The Atlanta Journal-Constitution
Tornadoes touch down in southern Louisiana
NEW ORLEANS — Tornadoes touched down in southern Louisiana on Tuesday, wiping houses from their foundations and downing power lines as a line of severe weather moved across the region.
At least three tornadoes were confirmed — one in the eastern part of New Orleans, another near the town of Donaldsonville and another in the town of Killian, said Danielle Manning, a meteorologist with the National Weather Service.
The Times-Picayune of New Orleans, quoting the Weather Service, said at least 25 people were injured.
Local media showed images of some severely damaged buildings in eastern New Orleans with power lines strewn across the road.
At least seven homes were been damaged, two of them destroyed, in Livingston Parish, northwest of New Orleans, said Brandi Janes, deputy emergency preparedness director.
Janes said emergency workers were removing trees from roadways and helping the Red Cross to get help to damaged areas.
The tornadoes were part of a wall of bad weather moving across the Deep South that lit up radar monitors and prompted multiple tornado warnings from Louisiana to Alabama.

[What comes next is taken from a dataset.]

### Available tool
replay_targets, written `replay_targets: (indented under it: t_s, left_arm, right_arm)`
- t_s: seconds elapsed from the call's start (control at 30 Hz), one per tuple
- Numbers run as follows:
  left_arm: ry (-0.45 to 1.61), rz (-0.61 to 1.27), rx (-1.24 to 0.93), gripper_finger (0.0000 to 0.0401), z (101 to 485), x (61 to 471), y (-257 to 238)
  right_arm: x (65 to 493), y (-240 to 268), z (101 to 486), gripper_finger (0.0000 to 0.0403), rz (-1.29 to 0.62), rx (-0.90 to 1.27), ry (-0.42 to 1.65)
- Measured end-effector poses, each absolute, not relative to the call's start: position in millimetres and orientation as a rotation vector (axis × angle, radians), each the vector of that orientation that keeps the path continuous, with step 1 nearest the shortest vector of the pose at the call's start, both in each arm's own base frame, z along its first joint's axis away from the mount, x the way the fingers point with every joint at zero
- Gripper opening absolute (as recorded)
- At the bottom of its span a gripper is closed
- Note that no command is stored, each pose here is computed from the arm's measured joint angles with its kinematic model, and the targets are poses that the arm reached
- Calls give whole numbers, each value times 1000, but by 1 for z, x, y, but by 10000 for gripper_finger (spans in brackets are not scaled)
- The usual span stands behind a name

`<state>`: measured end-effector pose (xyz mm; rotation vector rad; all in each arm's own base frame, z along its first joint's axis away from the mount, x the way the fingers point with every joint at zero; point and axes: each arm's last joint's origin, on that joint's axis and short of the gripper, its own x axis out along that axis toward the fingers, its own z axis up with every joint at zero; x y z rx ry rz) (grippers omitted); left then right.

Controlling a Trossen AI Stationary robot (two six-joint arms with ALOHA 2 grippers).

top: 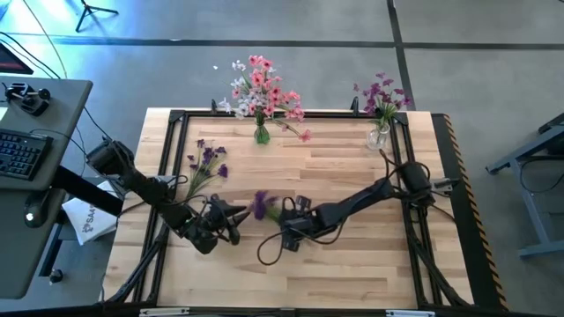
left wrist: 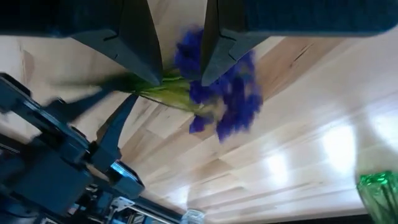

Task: Sort flowers into vase by color
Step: Put the middle purple flowers into the transparent vase

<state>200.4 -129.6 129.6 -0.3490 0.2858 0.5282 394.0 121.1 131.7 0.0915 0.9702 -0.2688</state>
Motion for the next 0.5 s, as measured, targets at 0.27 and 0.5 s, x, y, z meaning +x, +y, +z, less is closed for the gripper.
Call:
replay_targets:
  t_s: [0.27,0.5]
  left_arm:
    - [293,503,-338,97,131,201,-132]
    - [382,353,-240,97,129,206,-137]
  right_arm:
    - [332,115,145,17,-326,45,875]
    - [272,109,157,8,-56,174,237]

The storms brought brought hail and high winds, as well as twisters, to the New Orleans area.
One of the warnings described a “large, extremely dangerous and potentially deadly” twister south of Hammond, La.
The national Storm Prediction Center in Norman, Oklahoma, said 2.7 million people in parts of Louisiana, Mississippi and Alabama were be at the highest risk of severe weather Tuesday. In Louisiana, tornado watches covered New Orleans and Baton Rouge. In Mississippi, a tornado watch covered the southern half of the state.